Monday, February 23, 2009

Red Velvet Starfruit Cupcakes and what the %#@!??

Ok, let's tackle this chocolate cake recipe thing again.
I went to the library and stocked up on cake books. I wanted to compare buttermilk chocolate cake recipes, see how everyone's are different. First off, they're all the same. Are your recipes really different when one calls for 8 oz chocolate and the other calls for 6 oz, but everything else is the same? Maybe, but seriously, I don't know how cook book writers don't deal with copy write problems more often.
In any case, this is the standard: chocolate, butter, sugar, eggs, flour, buttermilk. Ingredients vary slightly, but not enough to notice. Baking is more about the right texture, than about exact amounts most of the time. One day you'll need more flour or less because of a variety of reasons. So the recipes are really all the same. Except one I came across that wanted me to separate my eggs, and fold in the beaten egg white at the end. I thought, cool!, I'll try that. WRONG!!! Massive FAILURE. Someone with more egg chem. knowledge than me will have to explain why the cupcakes rose on the sides, but not in the middle. (Like they fell, but they actually never rose to begin with.) Also, all the recipes call for baking soda, which I used, and immediately regretted. Can you taste the baking soda in recipes? Nobody else seems to get what I'm talking about. But when you bake something that has baking soda in it, I'm telling you, it tastes awful, really sour.
Right, well. Back to the standard recipe, no separated eggs and baking powder instead this time. Seems to be going all right, and then this happens:

What the #&@%!?!?!?! Looks like I stuck my fingers in them, doesn't it. I didn't though! These cupcakes are from the last batch, where half turned out fine, and the other half did this. :P I'm blaming the oven - I cannot think of any other reason. Fortunately, most of the cupcakes turned out all right (not very domed, though. Any takers on reasons for that problem?) And they tasted amazing, and the frosting would have made up for anything. These are for you, Britt!

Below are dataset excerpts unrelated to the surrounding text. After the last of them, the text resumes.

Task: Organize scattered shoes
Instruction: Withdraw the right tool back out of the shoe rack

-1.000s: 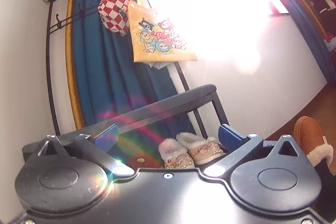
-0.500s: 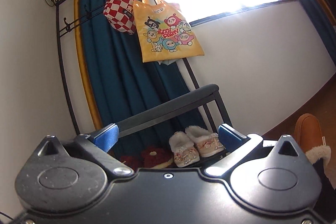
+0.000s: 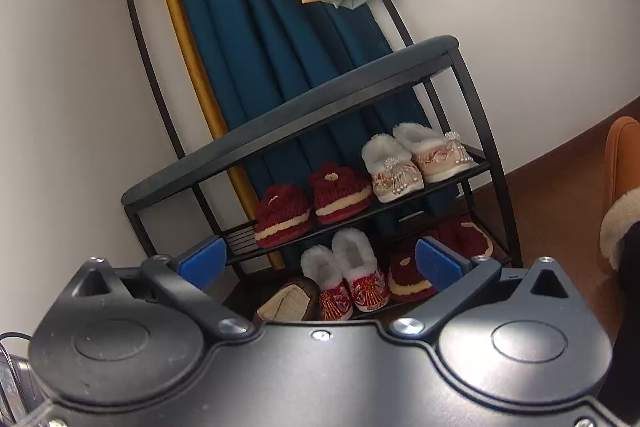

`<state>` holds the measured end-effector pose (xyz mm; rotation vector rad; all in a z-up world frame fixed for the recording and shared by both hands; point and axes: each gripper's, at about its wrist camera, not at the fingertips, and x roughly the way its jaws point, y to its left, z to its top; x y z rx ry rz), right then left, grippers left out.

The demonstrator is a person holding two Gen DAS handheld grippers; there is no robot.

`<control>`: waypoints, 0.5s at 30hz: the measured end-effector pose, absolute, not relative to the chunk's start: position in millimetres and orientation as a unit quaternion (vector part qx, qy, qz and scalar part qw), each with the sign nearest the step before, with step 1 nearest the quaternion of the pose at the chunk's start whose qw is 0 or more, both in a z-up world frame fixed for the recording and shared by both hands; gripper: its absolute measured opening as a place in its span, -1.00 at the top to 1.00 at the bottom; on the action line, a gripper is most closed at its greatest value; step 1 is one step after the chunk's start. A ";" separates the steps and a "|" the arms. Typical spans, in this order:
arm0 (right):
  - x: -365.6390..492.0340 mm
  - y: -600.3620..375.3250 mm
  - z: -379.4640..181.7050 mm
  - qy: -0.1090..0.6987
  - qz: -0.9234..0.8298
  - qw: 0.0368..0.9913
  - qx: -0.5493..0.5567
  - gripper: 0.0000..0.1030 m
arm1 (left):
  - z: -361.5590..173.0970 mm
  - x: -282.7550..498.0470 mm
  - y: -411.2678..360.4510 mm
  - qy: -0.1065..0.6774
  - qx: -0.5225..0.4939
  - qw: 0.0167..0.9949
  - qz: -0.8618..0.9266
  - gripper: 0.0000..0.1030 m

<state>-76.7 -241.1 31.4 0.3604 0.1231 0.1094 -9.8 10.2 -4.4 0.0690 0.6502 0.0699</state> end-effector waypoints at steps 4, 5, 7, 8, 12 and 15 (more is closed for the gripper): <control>-65.7 -238.5 22.0 0.085 0.069 0.976 0.188 -1.00 | -11.5 -6.5 13.4 0.324 0.028 0.945 0.033 -0.99; -63.2 -237.2 21.0 0.090 0.073 0.975 0.188 -1.00 | -13.7 -5.5 14.8 0.324 0.027 0.945 0.033 -0.99; -54.4 -231.4 14.5 0.102 0.083 0.973 0.191 -1.00 | -19.5 -3.6 18.8 0.323 0.026 0.945 0.033 -0.99; -48.1 -228.7 12.1 0.114 0.084 0.969 0.201 -1.00 | -22.2 -2.5 20.8 0.323 0.027 0.945 0.035 -0.99; -31.8 -221.2 6.6 0.135 0.099 0.957 0.238 -1.00 | -29.0 3.3 30.4 0.322 0.025 0.945 0.046 -0.99; -26.2 -209.9 6.8 0.133 0.103 0.958 0.230 -1.00 | -28.1 7.1 36.0 0.317 0.022 0.947 0.054 -0.99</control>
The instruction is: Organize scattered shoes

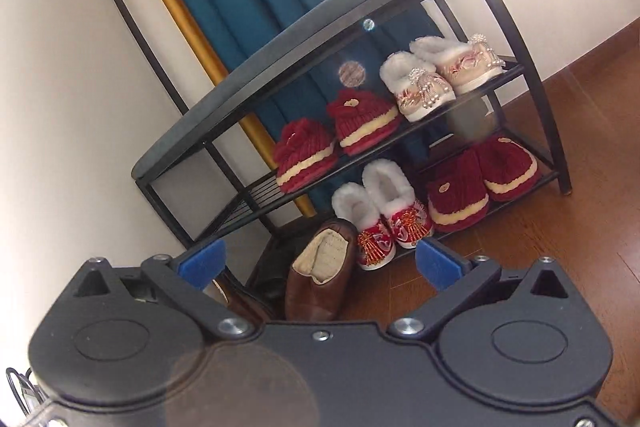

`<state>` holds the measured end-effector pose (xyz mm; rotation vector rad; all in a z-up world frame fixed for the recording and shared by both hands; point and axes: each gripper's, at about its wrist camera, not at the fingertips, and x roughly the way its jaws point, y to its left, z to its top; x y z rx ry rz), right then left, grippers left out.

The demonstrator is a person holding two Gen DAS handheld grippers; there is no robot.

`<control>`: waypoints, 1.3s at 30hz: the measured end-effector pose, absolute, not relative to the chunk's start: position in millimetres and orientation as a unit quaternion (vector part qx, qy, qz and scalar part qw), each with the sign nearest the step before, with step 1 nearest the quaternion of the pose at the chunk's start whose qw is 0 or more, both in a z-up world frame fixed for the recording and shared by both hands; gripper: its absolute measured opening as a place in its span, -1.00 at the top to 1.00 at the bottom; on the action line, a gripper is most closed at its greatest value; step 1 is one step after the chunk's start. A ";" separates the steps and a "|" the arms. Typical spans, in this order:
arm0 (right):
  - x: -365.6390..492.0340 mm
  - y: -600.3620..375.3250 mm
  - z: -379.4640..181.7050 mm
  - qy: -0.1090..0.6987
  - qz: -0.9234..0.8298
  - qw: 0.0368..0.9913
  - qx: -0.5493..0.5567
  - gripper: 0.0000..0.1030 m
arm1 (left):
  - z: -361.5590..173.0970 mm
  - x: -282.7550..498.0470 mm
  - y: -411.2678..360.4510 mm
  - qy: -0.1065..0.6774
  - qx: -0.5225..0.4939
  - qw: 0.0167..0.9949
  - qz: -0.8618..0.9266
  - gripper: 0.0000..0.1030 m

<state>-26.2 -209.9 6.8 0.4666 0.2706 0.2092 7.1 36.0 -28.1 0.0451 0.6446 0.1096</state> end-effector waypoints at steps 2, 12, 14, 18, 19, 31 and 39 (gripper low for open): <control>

Happy Bday through the nets. :D

Red Velvet Cupcakes
Adapted from the Magnolia Bakery Cookbook

8 oz chocolate, melted and cooled

2 sticks butter, at room temp
1 c sugar
1 c brown sugar
4 eggs
1 t vanilla
1 c buttermilk
1 T red food coloring
2 c flour
1 t baking powder
1/4 t salt

Cream the butter with the sugars until fluffy. Add the eggs one at a time, mixing well in between. Add the vanilla. Add the melted, cooled chocolate and the food coloring, mix until combined. Combine the dry ingredients; add the flour mixture and the buttermilk in thirds to the batter.
Bake at 350 F for 20 min.

Starfruit Buttercream

1 starfruit, peeled and pureed
1/2 c butter, softened
1/2 c shortening
4 c confectioners sugar
4 oz cream cheese, softened

Beat the butter and shortening until very light (about 5 min). Add the sugar slowly. Add the starfruit and cream cheese, and continue beating until very whipped.

4 comments:

apparentlyjessy said...

The starfruit on top of cupcakes looks awesome! I know exactly what you mean about the baking soda taste! I try and avoid recipes with a large amount of it if I can.

laurel said...

I actually like that baking soda taste :). I usually only taste it in oil-based cakes though. Also, I know I keep harping on it, but you should really try my chocolate cake recipe. It has sour cream and cocoa and beer and eggs an oh the goodness :-D. Oh my, I do so love red velvet cake though, I may have to make one soon because of you.

Candice said...

I wish I knew why half fell or didn't rise - but I have no clue. What a great idea to use starfruit! You must have that gift for great taste, I can't tell when there's baking soda - maybe I should practice and try to taste individual flavors more. I usually just say something tastes good or bad and don't exactly know why... I also loved your 'right, well.' sentence, for some reason it makes me think of Mary Poppins?

Anonymous said...

SO TRUE about small deviations in tried and true recipes giving the person license to call it their own. How many chocolate chip cookie recipes are exactly the same except for 1/2 vs 3/4 tsp of salt or 1 cup vs 1 1/4 cups chocolate chips, but are 'owned' by two different people and critiqued as if there's a major difference between them? Leavens are one thing, but come on!

Anyhoo, love your cuppycakes, even with the finger like dents in them ;D Send them to me!